- Given data:
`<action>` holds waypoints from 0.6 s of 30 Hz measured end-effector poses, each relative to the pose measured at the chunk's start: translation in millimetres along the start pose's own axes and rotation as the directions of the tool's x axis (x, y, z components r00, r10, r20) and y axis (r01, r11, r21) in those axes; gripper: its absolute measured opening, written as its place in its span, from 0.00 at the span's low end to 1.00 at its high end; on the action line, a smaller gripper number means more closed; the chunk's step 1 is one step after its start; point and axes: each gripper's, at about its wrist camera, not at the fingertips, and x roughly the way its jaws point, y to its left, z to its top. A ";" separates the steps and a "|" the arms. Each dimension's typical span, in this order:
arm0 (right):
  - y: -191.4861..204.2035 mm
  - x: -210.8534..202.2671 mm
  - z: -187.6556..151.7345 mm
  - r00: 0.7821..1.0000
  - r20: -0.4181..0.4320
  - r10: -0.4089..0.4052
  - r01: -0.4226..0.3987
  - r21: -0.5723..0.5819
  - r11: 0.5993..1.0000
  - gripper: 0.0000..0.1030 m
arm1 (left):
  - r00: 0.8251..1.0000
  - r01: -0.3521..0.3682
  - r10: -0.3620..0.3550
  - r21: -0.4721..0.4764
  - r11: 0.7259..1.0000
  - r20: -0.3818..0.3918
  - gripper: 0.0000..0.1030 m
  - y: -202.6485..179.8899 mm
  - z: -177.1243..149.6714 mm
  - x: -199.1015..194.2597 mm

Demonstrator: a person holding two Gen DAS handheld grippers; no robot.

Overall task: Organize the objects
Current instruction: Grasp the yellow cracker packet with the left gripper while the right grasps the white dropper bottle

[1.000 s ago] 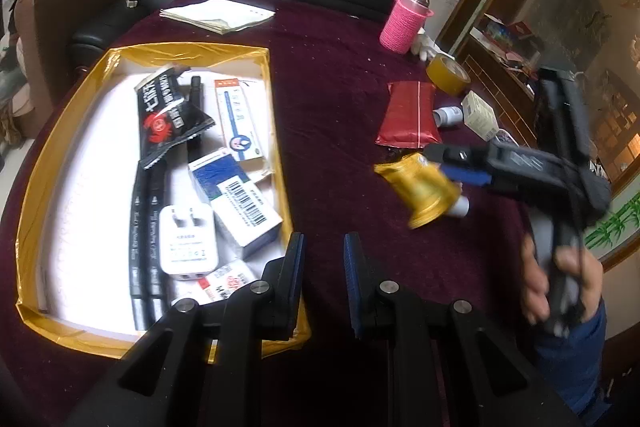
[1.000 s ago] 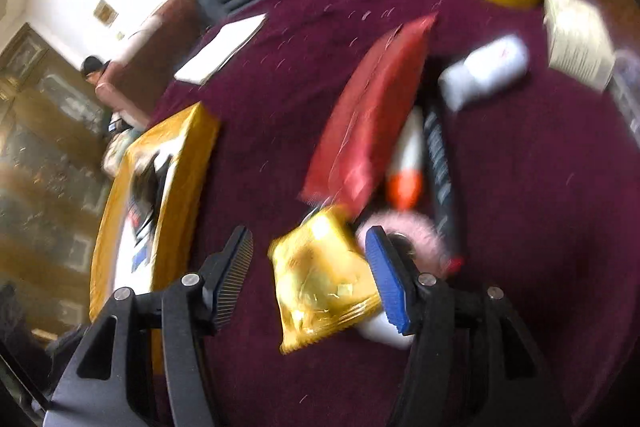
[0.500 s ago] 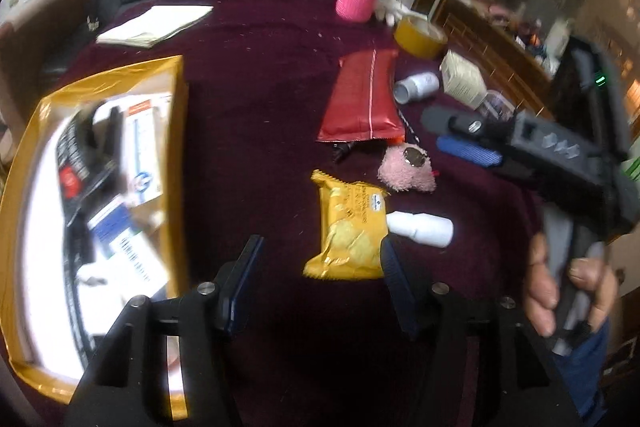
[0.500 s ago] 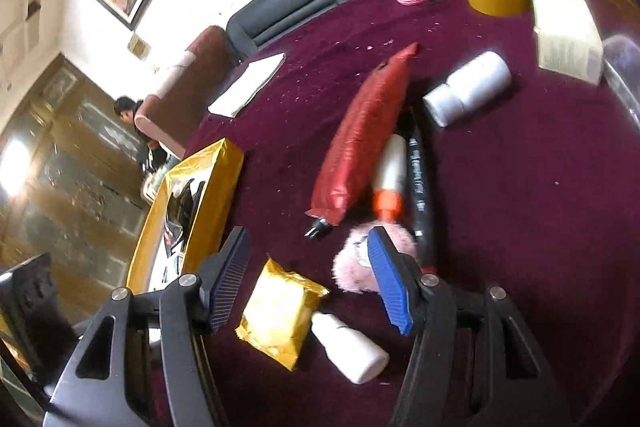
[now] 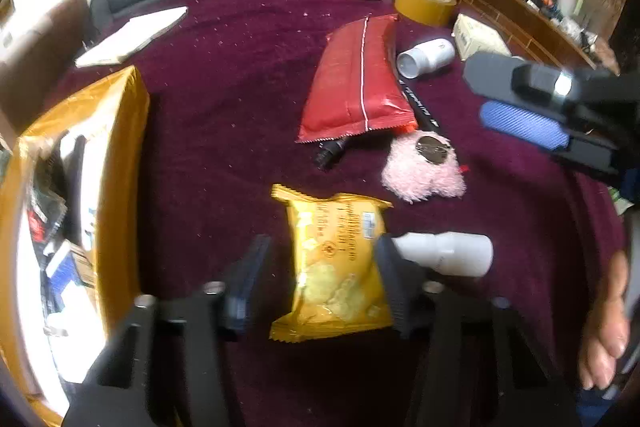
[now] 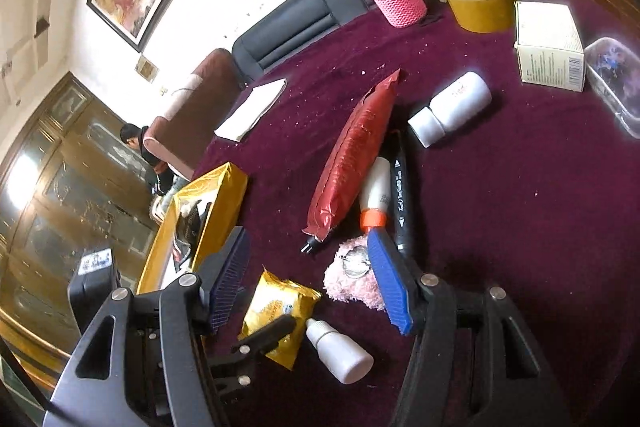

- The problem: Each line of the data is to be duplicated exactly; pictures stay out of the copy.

- Output of the task:
`<action>` holds waypoints from 0.6 s of 30 Hz measured end-effector poses, each relative to the pose measured at the chunk's start: translation in millimetres along the start pose's own axes and rotation as the directions of the tool's x axis (x, y, z components r00, r10, r20) and y axis (r01, r11, r21) in those axes; gripper: its absolute measured opening, written as its place in its span, from 0.00 at the span's low end to 1.00 at its high end; on the action line, a smaller gripper number means more closed; the chunk's step 1 is one step after its start; point and axes: each gripper's, at about its wrist camera, not at the fingertips, and x roughly the way its jaws point, y to its left, z to its top. A ";" separates the steps and a "|" the arms. Each dimension's typical span, in this order:
arm0 (right):
  - y: -191.4861..204.2035 mm
  - x: -210.8534..202.2671 mm
  - z: -187.6556..151.7345 mm
  - r00: 0.7821..1.0000
  - r20: -0.4181..0.4320
  - r10: -0.4089..0.4052
  - r01: -0.4226..0.3987
  - r21: -0.5723..0.5819
  - r11: 0.5993..1.0000
  - gripper: 0.0000..0.1030 m
arm1 (left):
  - r00: 0.8251..1.0000
  - r01: -0.3521..0.3682
  - r10: -0.3620..0.3550
  - r21: -0.4721..0.4764
  - r11: 0.7259..1.0000
  - r20: -0.3818..0.3918
  - gripper: 0.0000..0.1030 m
  - y: -202.6485..179.8899 mm
  - z: -177.1243..149.6714 mm
  - x: -199.1015..194.2597 mm

Demonstrator: a person holding two Gen DAS handheld grippers; no robot.

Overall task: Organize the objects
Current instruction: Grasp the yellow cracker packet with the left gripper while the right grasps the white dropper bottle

[1.000 s ago] 
[1.000 s ago] 
[0.500 s ago] 
[0.500 s ago] 
[now] 
[now] 

That wraps up the exercise.